_Exercise brief_:
Would you output the whole of the data exactly?

######

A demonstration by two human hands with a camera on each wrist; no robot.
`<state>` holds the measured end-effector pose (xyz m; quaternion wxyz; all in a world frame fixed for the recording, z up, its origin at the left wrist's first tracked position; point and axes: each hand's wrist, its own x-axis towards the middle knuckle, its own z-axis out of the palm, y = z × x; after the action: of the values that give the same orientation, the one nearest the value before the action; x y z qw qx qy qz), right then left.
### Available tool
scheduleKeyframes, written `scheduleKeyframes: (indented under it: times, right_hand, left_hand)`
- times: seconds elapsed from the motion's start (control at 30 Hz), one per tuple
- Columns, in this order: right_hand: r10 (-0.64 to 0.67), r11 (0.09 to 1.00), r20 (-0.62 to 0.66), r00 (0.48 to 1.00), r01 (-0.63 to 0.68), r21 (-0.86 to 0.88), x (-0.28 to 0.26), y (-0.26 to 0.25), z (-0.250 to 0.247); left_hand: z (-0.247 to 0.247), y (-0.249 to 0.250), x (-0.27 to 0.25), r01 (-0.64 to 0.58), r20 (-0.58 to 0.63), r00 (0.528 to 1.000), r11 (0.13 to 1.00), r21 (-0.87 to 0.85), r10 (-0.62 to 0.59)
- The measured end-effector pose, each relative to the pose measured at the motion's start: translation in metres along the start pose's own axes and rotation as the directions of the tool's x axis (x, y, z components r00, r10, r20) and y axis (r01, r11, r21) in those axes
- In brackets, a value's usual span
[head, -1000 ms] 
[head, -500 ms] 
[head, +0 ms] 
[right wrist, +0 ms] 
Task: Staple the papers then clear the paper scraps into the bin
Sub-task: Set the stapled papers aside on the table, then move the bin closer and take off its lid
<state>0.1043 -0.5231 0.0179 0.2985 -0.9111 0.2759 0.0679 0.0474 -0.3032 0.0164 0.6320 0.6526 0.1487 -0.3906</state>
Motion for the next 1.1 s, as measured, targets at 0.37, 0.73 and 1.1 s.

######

_Answer below_:
A demonstration by two human hands with a camera on each wrist; no robot.
`<state>` holds the measured end-effector pose (xyz m; quaternion wxyz; all in a world frame fixed for the recording, z up, its origin at the left wrist's first tracked position; point and axes: each hand's wrist, its own x-axis towards the middle knuckle, its own z-axis out of the palm, y = z × x; after the action: of the values that give the same orientation, the one nearest the value before the action; x y z qw qx qy qz), right then left.
### Available tool
scheduleKeyframes, written `scheduleKeyframes: (indented under it: times, right_hand, left_hand)`
- times: seconds elapsed from the motion's start (control at 30 Hz), one per tuple
- Columns, in this order: right_hand: r10 (-0.64 to 0.67), r11 (0.09 to 1.00), r20 (-0.62 to 0.66), r00 (0.48 to 1.00), r01 (-0.63 to 0.68), r21 (-0.86 to 0.88), x (-0.28 to 0.26), y (-0.26 to 0.25), z (-0.250 to 0.247); left_hand: z (-0.247 to 0.247), y (-0.249 to 0.250), x (-0.27 to 0.25), r01 (-0.64 to 0.58), r20 (-0.58 to 0.63), r00 (0.528 to 1.000), r11 (0.13 to 1.00), r21 (-0.87 to 0.85), r10 (-0.62 to 0.59)
- The measured end-effector pose, each relative to the pose measured at the motion's start: translation in metres along the start pose's own axes and rotation as the directions of the tool's x axis (x, y, z components r00, r10, r20) and y axis (r01, r11, r21) in those axes
- In brackets, a value's usual span
[head, -1000 ms] 
[head, -500 ms] 
[head, +0 ms] 
[right wrist, +0 ms] 
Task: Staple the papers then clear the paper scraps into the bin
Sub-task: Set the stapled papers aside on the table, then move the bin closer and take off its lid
<state>0.1043 -0.5231 0.0179 0.2985 -0.9111 0.2759 0.0679 0.0474 -0.3032 0.0164 0.6320 0.6526 0.1487 -0.3906</state>
Motion for the next 1.1 s, as measured, targets at 0.37, 0.73 and 1.1 s.

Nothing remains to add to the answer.